A key measure of any business' worth is EBITDA: earnings before interest, taxes, depreciation and amortization. But Greis said EBITDA is hard to apply to life agencies because many of them function as "lifestyle businesses"--S-Corp or C-Corp companies closely held by the principals.

"If the businesses had a great year, if earnings were huge, they would typically inure to the owner or owners group, so that for tax purposes, the company zeroes out or nearly zeroes out every year," he said. "If you don't have a demonstrable history of earnings, how do you price this thing?"

One strategy Greis uses is an adjusted EBITDA that tries to calculate what the business results would look like if the owner "ran this like a real business, not a lifestyle business." That includes adjusting the owner's salary and bonuses. In cases in which most revenue was from the sale of life insurance, Greis said he often calculated value at four- to six-times EBITDA. However, long-termcare insurance and annuities are sold with thinner margins and must be calculated differently, he said.

"You should know I'm not a finance guy," Greis said. "They're quantitative types. I'm a marketing guy, so I look at the mix of business and the nature of the person who runs the firm and what we can do with him after acquisition."

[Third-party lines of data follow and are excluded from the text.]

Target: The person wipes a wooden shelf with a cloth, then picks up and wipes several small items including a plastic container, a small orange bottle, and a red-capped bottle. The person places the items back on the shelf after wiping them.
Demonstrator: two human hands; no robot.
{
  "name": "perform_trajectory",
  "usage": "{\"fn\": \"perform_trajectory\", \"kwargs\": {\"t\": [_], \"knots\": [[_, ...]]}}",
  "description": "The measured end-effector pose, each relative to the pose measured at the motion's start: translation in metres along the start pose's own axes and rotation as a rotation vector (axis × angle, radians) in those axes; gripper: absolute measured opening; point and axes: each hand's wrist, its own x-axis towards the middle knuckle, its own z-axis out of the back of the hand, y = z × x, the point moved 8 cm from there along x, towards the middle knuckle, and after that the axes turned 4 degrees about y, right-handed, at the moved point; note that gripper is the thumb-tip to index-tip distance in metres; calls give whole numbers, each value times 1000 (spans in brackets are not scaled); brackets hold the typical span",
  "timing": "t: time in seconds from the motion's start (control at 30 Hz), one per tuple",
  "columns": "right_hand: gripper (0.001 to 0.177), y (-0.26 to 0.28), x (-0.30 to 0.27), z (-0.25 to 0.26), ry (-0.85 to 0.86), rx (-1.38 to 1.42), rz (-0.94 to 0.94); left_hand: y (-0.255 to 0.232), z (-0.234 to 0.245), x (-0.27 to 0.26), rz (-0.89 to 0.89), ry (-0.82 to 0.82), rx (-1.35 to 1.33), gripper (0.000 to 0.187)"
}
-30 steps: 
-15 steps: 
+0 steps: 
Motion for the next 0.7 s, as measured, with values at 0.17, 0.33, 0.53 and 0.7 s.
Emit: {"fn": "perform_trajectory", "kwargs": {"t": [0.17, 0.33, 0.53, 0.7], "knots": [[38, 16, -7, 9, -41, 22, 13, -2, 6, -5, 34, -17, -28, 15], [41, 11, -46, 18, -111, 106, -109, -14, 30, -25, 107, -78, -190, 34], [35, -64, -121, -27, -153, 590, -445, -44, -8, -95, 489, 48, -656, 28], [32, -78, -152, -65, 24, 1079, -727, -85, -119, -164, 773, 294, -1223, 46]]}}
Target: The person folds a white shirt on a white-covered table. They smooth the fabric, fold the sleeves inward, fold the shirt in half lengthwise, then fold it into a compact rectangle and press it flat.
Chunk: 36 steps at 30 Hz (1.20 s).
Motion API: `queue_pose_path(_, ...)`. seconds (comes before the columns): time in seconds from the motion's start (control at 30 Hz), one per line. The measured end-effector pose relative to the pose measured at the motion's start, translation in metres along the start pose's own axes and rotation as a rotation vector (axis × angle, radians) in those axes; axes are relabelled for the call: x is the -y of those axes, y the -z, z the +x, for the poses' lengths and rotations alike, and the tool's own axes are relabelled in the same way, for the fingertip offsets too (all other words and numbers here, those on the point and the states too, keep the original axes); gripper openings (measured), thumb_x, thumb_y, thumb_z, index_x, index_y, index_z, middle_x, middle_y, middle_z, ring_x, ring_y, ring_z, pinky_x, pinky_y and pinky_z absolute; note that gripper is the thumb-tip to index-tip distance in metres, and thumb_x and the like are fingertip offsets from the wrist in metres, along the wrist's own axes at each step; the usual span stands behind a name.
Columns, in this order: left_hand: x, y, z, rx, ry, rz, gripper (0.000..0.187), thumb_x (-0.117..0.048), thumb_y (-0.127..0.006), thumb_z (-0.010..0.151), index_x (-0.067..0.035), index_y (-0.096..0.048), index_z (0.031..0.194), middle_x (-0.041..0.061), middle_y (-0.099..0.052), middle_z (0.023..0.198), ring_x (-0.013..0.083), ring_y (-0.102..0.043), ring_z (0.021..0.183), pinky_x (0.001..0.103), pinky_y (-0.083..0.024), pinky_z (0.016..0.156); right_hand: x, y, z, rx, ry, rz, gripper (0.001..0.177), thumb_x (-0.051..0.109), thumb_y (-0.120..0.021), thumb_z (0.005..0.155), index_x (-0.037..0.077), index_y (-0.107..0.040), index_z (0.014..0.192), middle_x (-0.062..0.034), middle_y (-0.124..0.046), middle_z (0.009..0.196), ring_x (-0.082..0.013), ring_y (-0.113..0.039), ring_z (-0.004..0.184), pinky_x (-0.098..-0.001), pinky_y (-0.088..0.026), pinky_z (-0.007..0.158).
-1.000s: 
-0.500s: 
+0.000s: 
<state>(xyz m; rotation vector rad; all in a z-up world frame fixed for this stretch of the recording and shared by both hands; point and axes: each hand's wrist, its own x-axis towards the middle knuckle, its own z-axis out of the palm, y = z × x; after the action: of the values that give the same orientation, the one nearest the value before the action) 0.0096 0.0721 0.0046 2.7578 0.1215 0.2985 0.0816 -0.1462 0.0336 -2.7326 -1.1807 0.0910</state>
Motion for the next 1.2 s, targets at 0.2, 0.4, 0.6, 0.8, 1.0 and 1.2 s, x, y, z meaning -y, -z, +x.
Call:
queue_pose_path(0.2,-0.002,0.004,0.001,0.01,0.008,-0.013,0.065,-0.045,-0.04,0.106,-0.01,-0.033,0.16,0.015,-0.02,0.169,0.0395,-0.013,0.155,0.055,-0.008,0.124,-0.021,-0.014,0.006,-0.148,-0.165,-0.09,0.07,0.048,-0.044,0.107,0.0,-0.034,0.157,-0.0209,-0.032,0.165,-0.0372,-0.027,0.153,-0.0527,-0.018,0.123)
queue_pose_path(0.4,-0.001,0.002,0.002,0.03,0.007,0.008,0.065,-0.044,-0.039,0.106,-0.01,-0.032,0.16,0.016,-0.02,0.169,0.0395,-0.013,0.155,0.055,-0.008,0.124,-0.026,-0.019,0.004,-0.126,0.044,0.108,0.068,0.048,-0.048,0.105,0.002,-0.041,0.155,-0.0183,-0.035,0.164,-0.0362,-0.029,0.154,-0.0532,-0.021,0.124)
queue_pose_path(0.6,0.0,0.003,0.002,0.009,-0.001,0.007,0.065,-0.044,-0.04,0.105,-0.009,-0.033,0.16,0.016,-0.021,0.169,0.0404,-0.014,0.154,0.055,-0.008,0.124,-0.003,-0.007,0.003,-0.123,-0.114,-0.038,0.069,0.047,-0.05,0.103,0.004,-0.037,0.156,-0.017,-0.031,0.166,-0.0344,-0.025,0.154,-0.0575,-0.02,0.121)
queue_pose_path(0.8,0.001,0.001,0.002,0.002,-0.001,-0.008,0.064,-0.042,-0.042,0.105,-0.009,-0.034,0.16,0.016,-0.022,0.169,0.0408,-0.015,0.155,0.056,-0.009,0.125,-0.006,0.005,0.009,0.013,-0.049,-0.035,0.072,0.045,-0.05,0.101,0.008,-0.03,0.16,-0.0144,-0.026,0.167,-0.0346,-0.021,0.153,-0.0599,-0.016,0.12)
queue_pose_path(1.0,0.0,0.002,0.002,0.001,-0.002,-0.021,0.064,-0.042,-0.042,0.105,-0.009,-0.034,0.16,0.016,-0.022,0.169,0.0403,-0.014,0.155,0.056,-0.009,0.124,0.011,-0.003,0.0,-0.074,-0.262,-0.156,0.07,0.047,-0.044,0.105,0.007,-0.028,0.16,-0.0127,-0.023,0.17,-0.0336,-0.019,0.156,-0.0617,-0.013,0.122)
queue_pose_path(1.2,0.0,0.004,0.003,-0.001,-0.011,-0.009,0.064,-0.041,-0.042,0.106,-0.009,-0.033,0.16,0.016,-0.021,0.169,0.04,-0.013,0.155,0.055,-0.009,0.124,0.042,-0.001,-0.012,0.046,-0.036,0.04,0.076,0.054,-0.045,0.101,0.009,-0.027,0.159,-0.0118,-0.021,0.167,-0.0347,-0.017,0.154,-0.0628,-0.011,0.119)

Specifically, Greis said he looks holistically at the quality of the firm's contractual relationships, its market conduct record, its insurance carriers, lines of business and the kinds of retailers and brokers with which it works. He also considers its geographical location and strength of the niche in which it operates.

For example, agencies with a niche in indexed annuities found themselves harder to sell in recent years because regulators tightened sales suitability standards. In addition, the Securities and Exchange Commission adopted Rule 151A, which reclassified indexed annuities as securities and required more fiduciary responsibility.

How payment is structured also affects the price. An all-cash payment might command a lower multiple of EBITDA, for example, than a stock/debt deal or a stream of payments, Greis said. Company stock is probably the most dangerous way of being paid. Greis said his firm typically structures a deal financed by debt that his company issues (seller notes), along with common stock and cash.

A common arrangement is the earn-out, a deal in which the owner stays on to run the business for a few years and is paid based on how well the agency performs. That was a key part of the deal Kinkade struck with her buyer.

"My interest was that I wanted the advantage of the growth I can make happen here so that when I leave, my deal with Crump rewards me for the growth," she said. "I couldn't do that in a year. I knew it was going to take three to five years to make it grow, and I wanted to be here through the growth."

Agency growth was also Crump's interest. "They wouldn't have purchased it if I hadn't made the commitment, and I wouldn't have sold it had that not been the case," Kinkade said. "My compensation for the sale is coming out over time and I wouldn't have risked that had I not been in charge."

Work of a Lifetime

Kinkade and her husband, Patrick Ramsey, co-founded Time in 1979, when they were personal producers selling life insurance. By the mid-1980s, the pair's clientele were primarily high-net-worth.

In 1989, Ramsey left the business to make use of his MBA degree in finance and international business economics.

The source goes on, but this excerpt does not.